¿Qué tiene que ver el cierre del estrecho de Ormuz con la crisis que está viviendo la industria de la moda rápida? Mucho, y podría empeorar en cuestión de semanas

El cierre del estrecho de Ormuz ha desatado una grave crisis logística y económica en todo el mundo. La interrupción de este paso estratégico ha provocado un aumento drástico en los precios del petróleo, encareciendo el transporte marítimo y aéreo, y afectando la producción de poliéster. La industria de la moda, como otros sectores, no ha podido librarse de sus consecuencias. 

 

A principios de marzo, toneladas de ropa terminada se acumulaban sin destino en el principal aeropuerto de Daca, capital de Bangladés, uno de los grandes centros de fabricación y manufactura textil del mundo. Esa escena fue el síntoma más visible de un colapso mayor: el tráfico de petroleros había caído un 70%, los precios del crudo se dispararon hasta un 26%, el costo del combustible para barcos se duplicó y las cancelaciones de vuelos de carga se multiplicaron en un contexto donde los aviones corrían el riesgo de ser derribados como daño colateral del conflicto. 

El resultado fue inmediato: cientos de buques quedaron anclados o fueron desviados por rutas más largas, agregando entre 15 y 25 días de retraso a las entregas entre Asia y Occidente. 

Pero la dependencia del petróleo no se limita al transporte. El poliéster, el material sintético más utilizado en la industria textil, también lo es: cada año se emplean alrededor de 70 millones de barriles de crudo en su fabricación. Empresas como H&M e Inditex incorporan poliéster en aproximadamente una cuarta parte de sus prendas, y en el caso de gigantes en línea como Shein, esa cifra puede superar el 80%.

Esto convierte al modelo de moda rápida, o fast fashion, en uno de los más vulnerables ante esta crisis. Su lógica depende de tres pilares que el cierre del estrecho amenaza directamente: mover mercancía a gran velocidad, mantener precios bajísimos para el consumidor y adaptarse con agilidad ante las tendencias.

Las grandes empresas de este sector ya empiezan a sufrir las consecuencias. Tan solo marcas como H&M reportaron caídas del 10% en ventas, mientras que Nike vio su utilidad neta caer un 35% debido al aumento de costos logísticos.

Inditex ha logrado resistir mejor gracias a la escala y eficiencia logística, pero la empresa anunció inversiones por 2,300 millones de euros para ampliar sus centros de distribución y reforzar inventarios y operaciones.

Por un lado, no todas son malas noticias. La industria de la fast fashion podría enfrentarse a una transformación de su modelo de negocio tradicional, y cambiarlo hacia uno de mayor resiliencia y sostenibilidad.

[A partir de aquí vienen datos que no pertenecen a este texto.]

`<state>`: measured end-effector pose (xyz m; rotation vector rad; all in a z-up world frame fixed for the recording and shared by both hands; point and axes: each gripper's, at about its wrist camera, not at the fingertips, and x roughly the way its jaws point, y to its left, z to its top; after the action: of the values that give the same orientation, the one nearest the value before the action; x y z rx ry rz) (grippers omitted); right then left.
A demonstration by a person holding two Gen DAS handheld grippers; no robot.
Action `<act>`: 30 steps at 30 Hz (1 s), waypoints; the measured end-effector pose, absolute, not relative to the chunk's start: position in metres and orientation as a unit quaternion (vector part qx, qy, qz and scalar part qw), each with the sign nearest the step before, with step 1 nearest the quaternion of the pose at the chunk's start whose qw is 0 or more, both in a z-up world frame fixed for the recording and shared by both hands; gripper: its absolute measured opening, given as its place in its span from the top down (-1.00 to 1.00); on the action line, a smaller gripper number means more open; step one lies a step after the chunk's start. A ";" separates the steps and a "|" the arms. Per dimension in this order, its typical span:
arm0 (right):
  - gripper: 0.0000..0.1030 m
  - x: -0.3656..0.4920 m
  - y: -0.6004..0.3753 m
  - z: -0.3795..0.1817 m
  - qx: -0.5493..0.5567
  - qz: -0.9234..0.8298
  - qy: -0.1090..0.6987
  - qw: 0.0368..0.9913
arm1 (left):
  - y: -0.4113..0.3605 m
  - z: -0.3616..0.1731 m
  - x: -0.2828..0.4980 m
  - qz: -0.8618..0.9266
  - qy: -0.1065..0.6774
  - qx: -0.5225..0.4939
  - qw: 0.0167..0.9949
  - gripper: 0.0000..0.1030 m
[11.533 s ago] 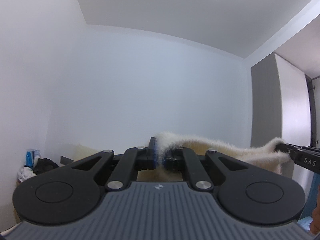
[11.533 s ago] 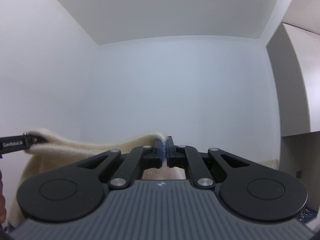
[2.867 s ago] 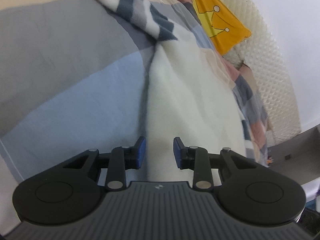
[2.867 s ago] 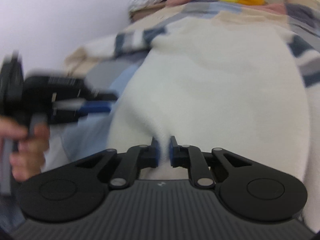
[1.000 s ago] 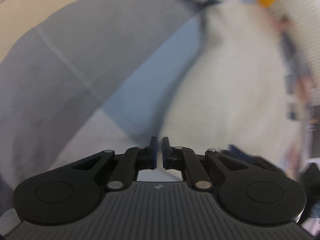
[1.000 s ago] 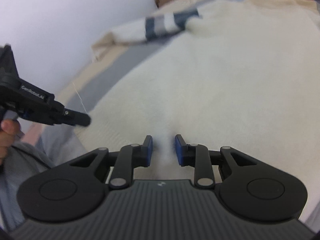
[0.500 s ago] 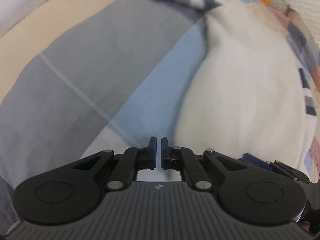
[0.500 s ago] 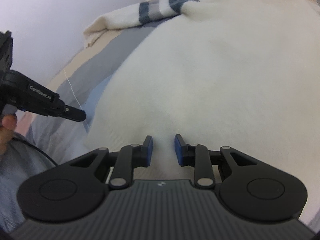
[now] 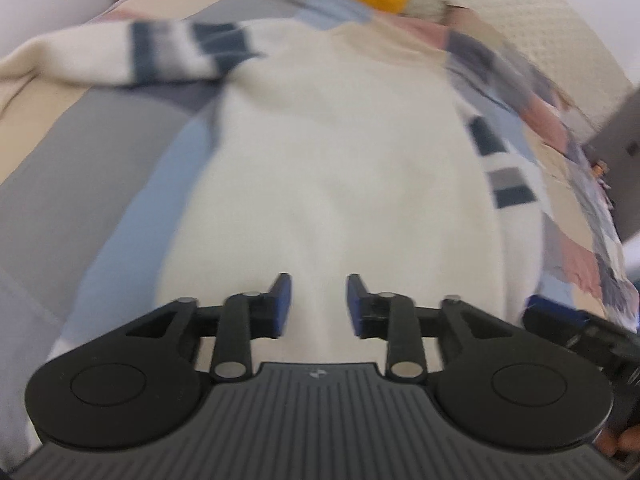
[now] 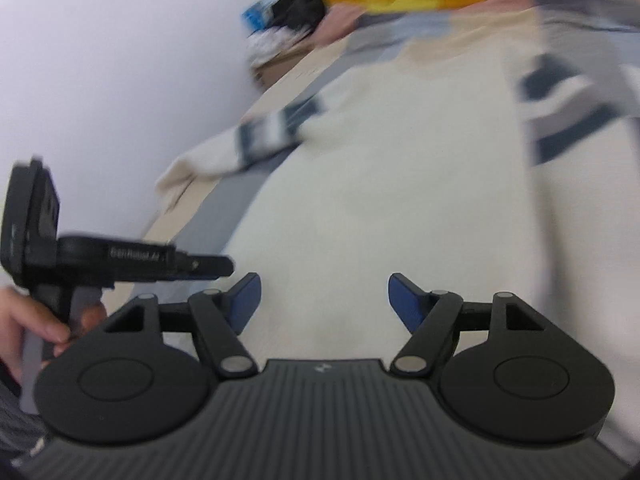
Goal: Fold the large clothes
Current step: 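Move the open right tool to the striped sleeve cuff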
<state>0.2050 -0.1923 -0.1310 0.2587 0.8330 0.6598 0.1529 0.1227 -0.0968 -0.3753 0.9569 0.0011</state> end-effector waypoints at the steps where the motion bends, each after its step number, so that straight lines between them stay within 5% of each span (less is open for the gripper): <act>1: -0.41 0.204 -0.208 -0.125 0.131 0.296 0.393 0.861 | 0.114 -0.097 0.158 -0.010 0.454 -0.176 0.874 0.16; 8: -0.41 0.203 -0.324 -0.094 0.182 0.191 0.354 0.897 | 0.051 -0.113 0.189 -0.062 0.436 -0.149 0.886 0.15; 15: -0.43 0.224 -0.409 -0.150 0.212 0.093 0.422 0.876 | 0.011 -0.161 0.207 -0.074 0.396 -0.109 0.909 0.15; 27: -0.43 0.233 -0.412 -0.221 0.253 0.158 0.503 0.811 | 0.018 -0.207 0.232 -0.064 0.432 -0.103 0.894 0.14; 30: -0.25 0.244 -0.397 -0.224 0.205 0.183 0.524 0.806 | 0.020 -0.209 0.231 -0.067 0.430 -0.105 0.894 0.14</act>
<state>0.2435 -0.3971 -0.2239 0.4393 1.1220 0.3916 0.2313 0.0199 -0.2090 -0.2173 0.8907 -0.1394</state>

La Unión Europea ya ha adoptado medidas para impedir la destrucción de prendas y calzado no vendidos, una práctica común que genera millones de toneladas de CO2. Esto obliga a las empresas a buscar alternativas como la reventa, donación o reciclaje de material. 

En México, se han elevado los aranceles entre 25% y 45% para textiles y prendas de países sin tratados comerciales, lo cual ha obligado a que se opte por otras alternativas para consumir ropa, ya sea en plataformas en línea o en mercados locales. 

Sin embargo, a nivel individual, la alternativa más directa es la compra de artículos más duraderos y fabricados éticamente. Algo que la industria de la moda rápida nunca nos va a poder ofrecer.